Snell's law states: n₁sinθ₁ = n₂sinθ₂,
Where n₁ and n₂ are the indices of refraction for the two media, and θ₁ and θ₂ are the angles of incidence and refraction, respectively.
Given:
n₁ = 1.336 (index of refraction of water)
n₂ = 1 (index of refraction of air)
We need to find θBr when light reflects in water off air (i.e., at point B).
Since θ₂ is the angle of refraction in air and light undergoes total internal reflection at the Brewster angle, we can substitute n₂ = 1 and sinθ₂ = 1 (from air to air) into Snell's law:
n₁sinθ₁ = n₂sinθ₂,
1.336sinθBr = 1(1),
1.336sinθBr = 1.
Now, we solve for θBr:
sinθBr = 1/1.336,
θBr = arcsin(1/1.336),
Using a calculator to find the inverse sine (arcsin) of 1/1.336, we get θBr ≈ 48.7 degrees.

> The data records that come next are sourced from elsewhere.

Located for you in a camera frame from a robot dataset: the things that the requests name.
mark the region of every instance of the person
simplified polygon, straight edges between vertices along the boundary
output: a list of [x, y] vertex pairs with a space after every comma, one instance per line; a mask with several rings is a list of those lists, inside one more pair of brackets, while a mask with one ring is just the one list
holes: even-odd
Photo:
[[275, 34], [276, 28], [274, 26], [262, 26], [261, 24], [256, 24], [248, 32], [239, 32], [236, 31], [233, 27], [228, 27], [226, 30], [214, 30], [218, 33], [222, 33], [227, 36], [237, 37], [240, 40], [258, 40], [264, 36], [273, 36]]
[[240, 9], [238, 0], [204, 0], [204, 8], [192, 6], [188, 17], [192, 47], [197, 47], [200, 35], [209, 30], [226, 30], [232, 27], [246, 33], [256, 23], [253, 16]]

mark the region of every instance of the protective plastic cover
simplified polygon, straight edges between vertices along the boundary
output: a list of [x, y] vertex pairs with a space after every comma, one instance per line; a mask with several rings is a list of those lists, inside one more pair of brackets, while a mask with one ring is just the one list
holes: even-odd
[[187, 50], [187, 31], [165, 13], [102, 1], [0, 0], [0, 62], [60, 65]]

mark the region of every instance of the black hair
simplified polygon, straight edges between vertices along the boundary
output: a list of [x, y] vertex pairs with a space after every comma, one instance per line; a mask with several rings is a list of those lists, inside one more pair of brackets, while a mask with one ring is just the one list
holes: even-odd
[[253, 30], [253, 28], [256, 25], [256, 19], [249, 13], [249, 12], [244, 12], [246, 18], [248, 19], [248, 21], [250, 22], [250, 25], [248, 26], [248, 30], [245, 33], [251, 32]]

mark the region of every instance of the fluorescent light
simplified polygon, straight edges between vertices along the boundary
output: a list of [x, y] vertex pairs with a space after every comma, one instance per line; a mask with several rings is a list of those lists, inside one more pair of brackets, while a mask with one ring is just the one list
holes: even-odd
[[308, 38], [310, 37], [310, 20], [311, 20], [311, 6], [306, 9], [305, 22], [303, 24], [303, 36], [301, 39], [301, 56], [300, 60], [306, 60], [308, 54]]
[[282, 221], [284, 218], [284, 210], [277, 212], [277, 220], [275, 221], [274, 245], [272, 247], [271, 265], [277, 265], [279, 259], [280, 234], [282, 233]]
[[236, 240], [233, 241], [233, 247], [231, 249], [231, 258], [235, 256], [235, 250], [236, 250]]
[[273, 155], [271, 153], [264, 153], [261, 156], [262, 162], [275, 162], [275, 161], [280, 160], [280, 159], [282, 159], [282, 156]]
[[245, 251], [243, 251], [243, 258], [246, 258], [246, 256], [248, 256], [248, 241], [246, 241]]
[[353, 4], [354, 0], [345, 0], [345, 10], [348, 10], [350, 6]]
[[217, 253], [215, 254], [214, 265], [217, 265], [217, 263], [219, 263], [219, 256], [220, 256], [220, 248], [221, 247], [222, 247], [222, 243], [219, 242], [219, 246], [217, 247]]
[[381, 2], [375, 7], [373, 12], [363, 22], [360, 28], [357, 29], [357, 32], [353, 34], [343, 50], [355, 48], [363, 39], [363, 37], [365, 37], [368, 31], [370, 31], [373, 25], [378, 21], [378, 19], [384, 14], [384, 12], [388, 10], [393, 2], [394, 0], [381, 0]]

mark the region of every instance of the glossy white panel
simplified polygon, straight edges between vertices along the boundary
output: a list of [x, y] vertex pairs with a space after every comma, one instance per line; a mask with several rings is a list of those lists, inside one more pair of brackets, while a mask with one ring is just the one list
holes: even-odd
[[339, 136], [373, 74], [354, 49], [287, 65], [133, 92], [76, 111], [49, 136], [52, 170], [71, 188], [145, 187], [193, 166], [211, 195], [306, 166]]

So, the Brewster angle θBr is approximately 48.7 degrees.
(b) Now we need to calculate r - θBr, where r is the angle of incidence of the light ray at point B in the figure. Given the diagram, r can be identified as the angle between the normal line and the incident ray of light. The Brewster angle θBr, obtained in part (a), is a fixed value.
We can use the law of reflection, which states that the angle of incidence is equal to the angle of reflection.
Therefore, r - θBr is the angle between the reflected ray (line BA) and the normal line.
Since the angle of reflection (r) is equal to the angle of incidence (r - θBr), we have:
r - θBr = r.
So, r - θBr is equal to r.
Therefore, r - θBr is also approximately 48.7 degrees.